(Items from a dataset)
════

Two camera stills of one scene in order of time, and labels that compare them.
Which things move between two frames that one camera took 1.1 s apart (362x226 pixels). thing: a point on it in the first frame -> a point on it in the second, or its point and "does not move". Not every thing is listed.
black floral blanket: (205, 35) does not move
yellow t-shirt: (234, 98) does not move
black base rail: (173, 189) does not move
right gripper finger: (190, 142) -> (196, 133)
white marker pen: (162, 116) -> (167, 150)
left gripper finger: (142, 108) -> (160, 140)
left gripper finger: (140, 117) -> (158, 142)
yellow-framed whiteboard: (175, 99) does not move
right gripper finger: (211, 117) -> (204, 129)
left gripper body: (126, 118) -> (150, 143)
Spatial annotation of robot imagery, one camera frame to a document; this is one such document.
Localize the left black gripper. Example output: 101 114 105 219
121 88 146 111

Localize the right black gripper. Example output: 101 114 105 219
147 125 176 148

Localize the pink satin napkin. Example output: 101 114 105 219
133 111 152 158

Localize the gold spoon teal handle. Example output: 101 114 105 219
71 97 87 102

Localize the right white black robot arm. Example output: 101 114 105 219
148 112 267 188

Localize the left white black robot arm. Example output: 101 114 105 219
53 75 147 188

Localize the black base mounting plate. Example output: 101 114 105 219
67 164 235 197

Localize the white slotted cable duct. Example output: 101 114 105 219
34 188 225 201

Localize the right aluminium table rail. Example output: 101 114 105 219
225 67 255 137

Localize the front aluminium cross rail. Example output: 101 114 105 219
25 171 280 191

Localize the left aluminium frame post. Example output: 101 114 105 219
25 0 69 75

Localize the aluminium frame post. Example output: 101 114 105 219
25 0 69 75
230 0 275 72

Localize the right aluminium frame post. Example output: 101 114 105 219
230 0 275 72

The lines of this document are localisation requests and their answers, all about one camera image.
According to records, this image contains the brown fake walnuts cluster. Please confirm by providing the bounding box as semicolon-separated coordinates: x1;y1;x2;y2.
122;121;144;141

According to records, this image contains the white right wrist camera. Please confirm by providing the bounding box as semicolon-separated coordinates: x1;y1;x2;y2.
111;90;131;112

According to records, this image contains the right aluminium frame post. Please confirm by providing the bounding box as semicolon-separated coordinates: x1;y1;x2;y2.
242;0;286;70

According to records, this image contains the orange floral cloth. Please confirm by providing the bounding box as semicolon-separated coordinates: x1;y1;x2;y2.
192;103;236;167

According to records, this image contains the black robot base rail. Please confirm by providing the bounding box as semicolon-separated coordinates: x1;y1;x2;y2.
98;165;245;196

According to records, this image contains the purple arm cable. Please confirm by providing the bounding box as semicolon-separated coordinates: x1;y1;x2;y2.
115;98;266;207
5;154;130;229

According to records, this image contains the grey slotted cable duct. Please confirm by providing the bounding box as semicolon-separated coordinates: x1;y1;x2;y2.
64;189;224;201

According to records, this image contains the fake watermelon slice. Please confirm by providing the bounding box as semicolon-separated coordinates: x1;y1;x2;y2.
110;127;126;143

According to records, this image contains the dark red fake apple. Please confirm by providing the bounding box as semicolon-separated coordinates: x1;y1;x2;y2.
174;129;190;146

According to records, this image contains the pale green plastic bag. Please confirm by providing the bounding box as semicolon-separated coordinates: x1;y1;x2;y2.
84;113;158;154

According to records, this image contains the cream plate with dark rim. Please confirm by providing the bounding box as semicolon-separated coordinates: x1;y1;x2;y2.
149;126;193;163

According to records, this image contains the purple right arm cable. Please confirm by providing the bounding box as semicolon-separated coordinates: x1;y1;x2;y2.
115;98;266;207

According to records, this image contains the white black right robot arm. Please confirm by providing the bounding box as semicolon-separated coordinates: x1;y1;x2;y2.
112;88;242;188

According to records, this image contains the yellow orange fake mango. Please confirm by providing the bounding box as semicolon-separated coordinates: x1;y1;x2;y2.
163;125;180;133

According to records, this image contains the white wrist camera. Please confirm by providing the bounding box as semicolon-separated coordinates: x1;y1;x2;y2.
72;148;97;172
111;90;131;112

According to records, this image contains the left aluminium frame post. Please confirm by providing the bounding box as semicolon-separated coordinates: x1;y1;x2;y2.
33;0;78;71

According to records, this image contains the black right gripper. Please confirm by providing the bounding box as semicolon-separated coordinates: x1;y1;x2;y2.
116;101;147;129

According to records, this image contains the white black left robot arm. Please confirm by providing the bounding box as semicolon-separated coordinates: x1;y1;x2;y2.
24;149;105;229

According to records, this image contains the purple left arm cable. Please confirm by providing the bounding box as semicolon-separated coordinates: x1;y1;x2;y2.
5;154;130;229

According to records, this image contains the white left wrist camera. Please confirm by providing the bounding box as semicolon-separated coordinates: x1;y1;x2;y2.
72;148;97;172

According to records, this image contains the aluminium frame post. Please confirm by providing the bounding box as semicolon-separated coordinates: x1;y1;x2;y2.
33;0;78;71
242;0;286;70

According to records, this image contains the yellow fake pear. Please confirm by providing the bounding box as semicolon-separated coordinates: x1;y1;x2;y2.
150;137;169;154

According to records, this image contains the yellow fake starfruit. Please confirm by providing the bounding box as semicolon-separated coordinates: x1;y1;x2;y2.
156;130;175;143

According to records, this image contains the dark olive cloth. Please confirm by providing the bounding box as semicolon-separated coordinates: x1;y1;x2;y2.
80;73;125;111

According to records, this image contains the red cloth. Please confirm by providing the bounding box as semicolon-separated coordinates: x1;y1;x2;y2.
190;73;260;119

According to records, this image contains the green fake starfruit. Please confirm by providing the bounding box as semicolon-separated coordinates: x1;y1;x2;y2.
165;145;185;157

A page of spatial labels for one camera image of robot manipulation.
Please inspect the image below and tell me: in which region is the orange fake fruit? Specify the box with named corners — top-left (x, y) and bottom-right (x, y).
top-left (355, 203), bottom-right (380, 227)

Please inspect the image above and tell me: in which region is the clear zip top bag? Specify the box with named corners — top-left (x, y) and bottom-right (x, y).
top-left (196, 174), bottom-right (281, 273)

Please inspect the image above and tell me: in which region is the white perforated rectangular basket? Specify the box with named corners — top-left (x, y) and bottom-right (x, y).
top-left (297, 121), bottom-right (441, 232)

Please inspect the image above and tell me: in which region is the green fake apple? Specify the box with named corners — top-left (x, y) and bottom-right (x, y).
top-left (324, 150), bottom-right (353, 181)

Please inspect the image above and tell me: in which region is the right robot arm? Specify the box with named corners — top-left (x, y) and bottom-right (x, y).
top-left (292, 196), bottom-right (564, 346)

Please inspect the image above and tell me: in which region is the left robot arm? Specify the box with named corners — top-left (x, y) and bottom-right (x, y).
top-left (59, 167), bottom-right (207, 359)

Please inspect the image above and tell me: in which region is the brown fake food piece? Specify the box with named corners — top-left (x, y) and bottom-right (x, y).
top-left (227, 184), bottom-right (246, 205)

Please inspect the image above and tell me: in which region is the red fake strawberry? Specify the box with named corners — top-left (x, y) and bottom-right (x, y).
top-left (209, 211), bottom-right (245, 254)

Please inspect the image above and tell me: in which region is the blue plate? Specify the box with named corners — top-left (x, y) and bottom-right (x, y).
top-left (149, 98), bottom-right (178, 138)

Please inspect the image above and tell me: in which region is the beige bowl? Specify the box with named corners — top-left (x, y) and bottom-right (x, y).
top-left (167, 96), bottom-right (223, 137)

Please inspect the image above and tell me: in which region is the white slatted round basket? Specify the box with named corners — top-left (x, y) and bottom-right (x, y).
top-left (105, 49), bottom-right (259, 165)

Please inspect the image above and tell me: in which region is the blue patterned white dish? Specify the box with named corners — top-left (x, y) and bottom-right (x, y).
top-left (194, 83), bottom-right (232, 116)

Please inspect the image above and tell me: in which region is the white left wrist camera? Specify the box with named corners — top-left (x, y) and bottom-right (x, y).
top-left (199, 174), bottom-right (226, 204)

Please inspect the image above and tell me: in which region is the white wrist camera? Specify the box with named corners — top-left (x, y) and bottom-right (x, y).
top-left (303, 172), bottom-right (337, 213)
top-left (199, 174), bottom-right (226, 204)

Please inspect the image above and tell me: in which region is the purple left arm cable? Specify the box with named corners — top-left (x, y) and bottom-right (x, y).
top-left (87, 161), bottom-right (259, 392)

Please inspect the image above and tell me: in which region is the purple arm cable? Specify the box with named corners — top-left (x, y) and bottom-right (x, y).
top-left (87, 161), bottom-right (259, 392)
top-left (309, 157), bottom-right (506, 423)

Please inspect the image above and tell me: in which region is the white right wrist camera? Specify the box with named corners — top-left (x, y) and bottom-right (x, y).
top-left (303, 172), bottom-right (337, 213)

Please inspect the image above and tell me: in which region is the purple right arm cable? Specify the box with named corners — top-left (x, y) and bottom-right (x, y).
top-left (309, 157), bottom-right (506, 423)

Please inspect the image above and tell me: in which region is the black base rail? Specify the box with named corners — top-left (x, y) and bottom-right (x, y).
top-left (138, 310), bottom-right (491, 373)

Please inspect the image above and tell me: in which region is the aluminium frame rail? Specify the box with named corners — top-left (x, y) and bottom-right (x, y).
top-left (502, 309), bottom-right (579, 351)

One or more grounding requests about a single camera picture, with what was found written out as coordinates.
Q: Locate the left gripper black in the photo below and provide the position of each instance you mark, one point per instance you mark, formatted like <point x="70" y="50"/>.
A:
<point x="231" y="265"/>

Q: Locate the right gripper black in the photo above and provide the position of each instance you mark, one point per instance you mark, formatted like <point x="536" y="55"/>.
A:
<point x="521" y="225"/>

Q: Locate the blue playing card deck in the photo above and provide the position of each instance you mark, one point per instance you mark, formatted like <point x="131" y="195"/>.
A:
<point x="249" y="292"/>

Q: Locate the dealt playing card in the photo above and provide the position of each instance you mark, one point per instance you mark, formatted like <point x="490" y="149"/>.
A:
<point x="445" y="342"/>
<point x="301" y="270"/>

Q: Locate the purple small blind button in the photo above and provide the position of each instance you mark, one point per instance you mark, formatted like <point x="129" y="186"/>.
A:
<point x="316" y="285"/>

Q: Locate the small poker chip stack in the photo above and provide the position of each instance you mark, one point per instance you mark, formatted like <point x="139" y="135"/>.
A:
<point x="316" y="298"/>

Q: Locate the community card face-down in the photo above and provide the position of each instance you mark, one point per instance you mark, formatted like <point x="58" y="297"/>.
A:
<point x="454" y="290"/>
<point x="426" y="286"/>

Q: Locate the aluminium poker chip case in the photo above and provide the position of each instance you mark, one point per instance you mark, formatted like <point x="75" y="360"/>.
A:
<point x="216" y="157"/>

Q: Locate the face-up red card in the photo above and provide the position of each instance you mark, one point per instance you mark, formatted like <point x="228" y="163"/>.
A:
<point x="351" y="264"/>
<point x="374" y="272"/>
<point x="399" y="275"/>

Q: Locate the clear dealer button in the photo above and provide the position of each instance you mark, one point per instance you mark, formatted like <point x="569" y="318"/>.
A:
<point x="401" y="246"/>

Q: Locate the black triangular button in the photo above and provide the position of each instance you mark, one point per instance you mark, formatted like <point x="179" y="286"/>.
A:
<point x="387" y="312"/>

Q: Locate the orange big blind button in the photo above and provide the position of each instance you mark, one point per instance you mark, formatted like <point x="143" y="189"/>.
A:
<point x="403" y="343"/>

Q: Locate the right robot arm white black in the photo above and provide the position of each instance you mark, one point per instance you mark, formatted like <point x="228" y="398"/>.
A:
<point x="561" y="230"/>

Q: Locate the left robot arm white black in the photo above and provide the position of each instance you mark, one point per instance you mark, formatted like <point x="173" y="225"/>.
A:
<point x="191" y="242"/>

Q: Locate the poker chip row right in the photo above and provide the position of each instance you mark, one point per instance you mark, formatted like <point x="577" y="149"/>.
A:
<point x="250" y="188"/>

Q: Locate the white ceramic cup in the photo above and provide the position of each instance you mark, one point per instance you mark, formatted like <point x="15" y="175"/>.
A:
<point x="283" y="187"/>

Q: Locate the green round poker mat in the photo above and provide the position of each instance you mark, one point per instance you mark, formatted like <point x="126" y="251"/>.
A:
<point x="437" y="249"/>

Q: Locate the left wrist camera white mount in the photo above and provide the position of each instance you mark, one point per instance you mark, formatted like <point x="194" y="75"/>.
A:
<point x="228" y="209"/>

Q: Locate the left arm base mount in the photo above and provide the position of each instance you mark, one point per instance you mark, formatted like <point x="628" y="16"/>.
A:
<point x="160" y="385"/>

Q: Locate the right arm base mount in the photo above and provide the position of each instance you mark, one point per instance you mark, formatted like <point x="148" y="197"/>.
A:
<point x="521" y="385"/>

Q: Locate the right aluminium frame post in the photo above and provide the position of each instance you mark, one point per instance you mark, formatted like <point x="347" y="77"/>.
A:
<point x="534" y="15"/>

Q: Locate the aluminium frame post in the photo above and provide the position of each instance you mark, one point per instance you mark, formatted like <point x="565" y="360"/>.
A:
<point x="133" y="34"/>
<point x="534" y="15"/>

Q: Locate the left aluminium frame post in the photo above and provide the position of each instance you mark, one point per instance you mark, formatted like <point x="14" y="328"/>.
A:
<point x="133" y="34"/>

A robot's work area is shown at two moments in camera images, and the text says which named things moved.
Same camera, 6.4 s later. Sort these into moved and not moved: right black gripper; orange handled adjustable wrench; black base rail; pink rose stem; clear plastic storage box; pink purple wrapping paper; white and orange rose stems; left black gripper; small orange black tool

════

Return exactly the lines of the data, and only those, from the line with "Q: Locate the white" through the last line, inclusive.

Q: Locate the white ceramic cup in the photo above and provide the position of each instance you mark, one point per instance you mark, formatted like <point x="15" y="175"/>.
A:
<point x="283" y="187"/>

Q: Locate the green round poker mat in the photo above and provide the position of each instance you mark, one point per instance you mark, formatted like <point x="126" y="251"/>.
A:
<point x="437" y="249"/>

Q: Locate the left wrist camera white mount in the photo above and provide the position of each instance you mark, one point per instance you mark, formatted like <point x="194" y="75"/>.
A:
<point x="228" y="209"/>

Q: Locate the left arm base mount in the photo above and provide the position of each instance you mark, one point per instance you mark, formatted like <point x="628" y="16"/>.
A:
<point x="160" y="385"/>

Q: Locate the right arm base mount in the photo above and provide the position of each instance you mark, one point per instance you mark, formatted like <point x="148" y="197"/>.
A:
<point x="521" y="385"/>

Q: Locate the right aluminium frame post in the photo above and provide the position of each instance you mark, one point per instance you mark, formatted like <point x="347" y="77"/>.
A:
<point x="534" y="15"/>

Q: Locate the aluminium frame post in the photo above and provide the position of each instance you mark, one point per instance you mark, formatted like <point x="565" y="360"/>.
A:
<point x="133" y="34"/>
<point x="534" y="15"/>

Q: Locate the left aluminium frame post in the photo above and provide the position of each instance you mark, one point per instance you mark, formatted like <point x="14" y="328"/>.
A:
<point x="133" y="34"/>

A robot's work area is shown at two moments in camera images, and the text says which named things moved.
Same camera, 6.4 s later. Sort these into moved and not moved: right black gripper; orange handled adjustable wrench; black base rail; pink rose stem; clear plastic storage box; pink purple wrapping paper; white and orange rose stems; left black gripper; small orange black tool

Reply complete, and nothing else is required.